Return the full listing, so that each line matches the original exactly.

● ● ●

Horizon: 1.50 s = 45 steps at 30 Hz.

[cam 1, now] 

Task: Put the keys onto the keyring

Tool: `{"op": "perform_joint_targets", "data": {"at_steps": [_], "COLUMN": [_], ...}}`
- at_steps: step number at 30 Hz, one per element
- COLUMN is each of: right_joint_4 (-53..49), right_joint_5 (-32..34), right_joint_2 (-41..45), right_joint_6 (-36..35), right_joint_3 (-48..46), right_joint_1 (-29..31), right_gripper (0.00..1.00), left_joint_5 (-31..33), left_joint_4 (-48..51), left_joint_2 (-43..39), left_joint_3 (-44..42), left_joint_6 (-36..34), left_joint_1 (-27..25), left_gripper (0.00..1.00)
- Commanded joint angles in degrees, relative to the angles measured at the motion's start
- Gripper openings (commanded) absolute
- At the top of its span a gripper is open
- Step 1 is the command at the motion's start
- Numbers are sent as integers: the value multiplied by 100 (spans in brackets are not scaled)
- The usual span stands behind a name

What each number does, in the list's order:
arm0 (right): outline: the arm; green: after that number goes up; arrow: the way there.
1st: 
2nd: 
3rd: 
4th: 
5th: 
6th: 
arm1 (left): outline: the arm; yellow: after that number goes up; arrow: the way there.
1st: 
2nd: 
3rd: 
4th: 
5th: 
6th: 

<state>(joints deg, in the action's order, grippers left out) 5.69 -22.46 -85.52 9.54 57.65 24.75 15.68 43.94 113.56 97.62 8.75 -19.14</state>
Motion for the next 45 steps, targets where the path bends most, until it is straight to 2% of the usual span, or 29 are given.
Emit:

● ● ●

Expected answer ▸
Horizon: 1.50 s = 45 steps at 30 Hz.

[cam 1, now] 

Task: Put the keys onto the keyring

Tool: `{"op": "perform_joint_targets", "data": {"at_steps": [_], "COLUMN": [_], ...}}`
- at_steps: step number at 30 Hz, one per element
- COLUMN is each of: right_joint_4 (-53..49), right_joint_5 (-32..34), right_joint_2 (-41..45), right_joint_6 (-36..35), right_joint_3 (-48..46), right_joint_1 (-29..31), right_gripper (0.00..1.00), left_joint_5 (-31..33), left_joint_4 (-48..51), left_joint_2 (-43..39), left_joint_3 (-44..42), left_joint_6 (-36..34), left_joint_1 (-27..25), left_gripper (0.00..1.00)
- Commanded joint angles in degrees, relative to the angles measured at the motion's start
- Gripper openings (commanded) absolute
- At the top of its span a gripper is open
- Step 1 is the command at the motion's start
- Numbers are sent as integers: the value multiplied by 100 (spans in brackets are not scaled)
- The usual span stands behind a name

What each number does, in the list's order:
arm0 (right): outline: the arm; green: after that number goes up; arrow: the way there.
1st: 
2nd: 
3rd: 
4th: 
5th: 
6th: 
arm1 (left): outline: the arm; yellow: after that number goes up; arrow: the way there.
1st: 
2nd: 
3rd: 
4th: 
5th: 
6th: 

<state>(joints deg, in the action's order, grippers left out) 5.69 -22.46 -85.52 9.54 57.65 24.75 15.68 43.94 113.56 97.62 8.75 -19.14</state>
Motion for the next 45 steps, targets where the path bends most, until it is straight to 2% of the usual span, or 29 are given.
Emit:

The output returned above is complete.